FIG. 1 is a graph showing the results of evaluating IFN gamma (interferon gamma) production inhibitory effects of the compounds of Examples 4 and 5 according to the present invention.

As shown in Fig. 1, IFN gamma (interferon gamma) cytokines produced in splenic T cells were decreased in a concentration-dependent manner by the treatment of the compounds of Example 4 and Example 5 according to the present invention.

< Experimental Example  4> primary (primary) CD4 + T cell growth inhibition

The following experiment was conducted to evaluate the inhibitory effect of the compound of Example according to the present invention on the primary CD4 + T cell growth.

4-1. CD4 + Positive T cells ( CD4 + T cell)

First, CD4 + T cells were isolated from the spleen and lymph nodes of male C57BL6 mice. A single cell suspension was prepared from the spleen and lymph node, and red blood cells were removed. The cells were washed with Mini Macs buffer (2 mM EDTA, 0.5% BSA in PBS) per 10 x ¹⁰ cells And 25 μl of CD 4 (L3T4) microbeads (Miltenyi Biotec) were mixed and shaded and left at 4 ° C for 20 minutes. The MACS separation LS column was installed in the magnetic field and the LS column was equilibrated with 3 mL of Mini MACS buffer. Anti-CD4 Ab (Antibody) bound cells were added to the LS column, washed twice with 3 mL of Mini MACS buffer, the LS column was separated from the magnetic field, and 5 mL of Mini MACS buffer was added to the LS column to remove the plunger ) Were used to isolate CD4 + T cells.

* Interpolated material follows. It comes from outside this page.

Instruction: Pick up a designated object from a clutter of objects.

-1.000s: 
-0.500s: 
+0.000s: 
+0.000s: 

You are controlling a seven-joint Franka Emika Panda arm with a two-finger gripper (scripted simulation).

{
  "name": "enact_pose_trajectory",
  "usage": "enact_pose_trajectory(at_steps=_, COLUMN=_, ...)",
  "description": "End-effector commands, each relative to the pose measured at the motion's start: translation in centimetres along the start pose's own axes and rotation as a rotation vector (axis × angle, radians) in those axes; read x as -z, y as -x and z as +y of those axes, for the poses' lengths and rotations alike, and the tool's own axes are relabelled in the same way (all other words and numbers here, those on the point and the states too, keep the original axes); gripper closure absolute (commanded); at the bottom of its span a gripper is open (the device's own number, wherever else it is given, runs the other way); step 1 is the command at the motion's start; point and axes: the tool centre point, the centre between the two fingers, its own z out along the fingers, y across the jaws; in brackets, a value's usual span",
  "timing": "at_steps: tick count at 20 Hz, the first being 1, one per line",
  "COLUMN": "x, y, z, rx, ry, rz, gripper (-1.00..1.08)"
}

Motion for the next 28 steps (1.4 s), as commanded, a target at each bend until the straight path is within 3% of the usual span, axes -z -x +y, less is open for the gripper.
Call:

The separated cells were seeded on a coated plate coated with anti-CD3 (1 μg / mL) and anti-CD28 (1 μg / mL) at a concentration of 2 × 10 ⁶ cells / mL of recombinant human IL-2 was added to promote cell growth.

4-2. Example  4 and Example  5 Compound treatment CD4 + T cell growth inhibition

The isolated CD4-positive T cells were stimulated with anti-CD3 and anti-CD28 antibodies to induce activation. At the same time, the compounds of Example 4 and Example 5 were further treated by concentration, and after 48 hours, morphological changes, degree of proliferation, and IFN-y cytokine concentration were confirmed. The results are shown in Fig.

FIG. 2 is a graph showing the results of evaluating IFN gamma (interferon gamma) production inhibitory effects of the compounds of Examples 4 and 5 according to the present invention.

As shown in FIG. 2, the treatment of the concentration of the compounds of Examples 4 and 5 showed that CD4 + T cell growth and IFN-y cytokine production were significantly reduced.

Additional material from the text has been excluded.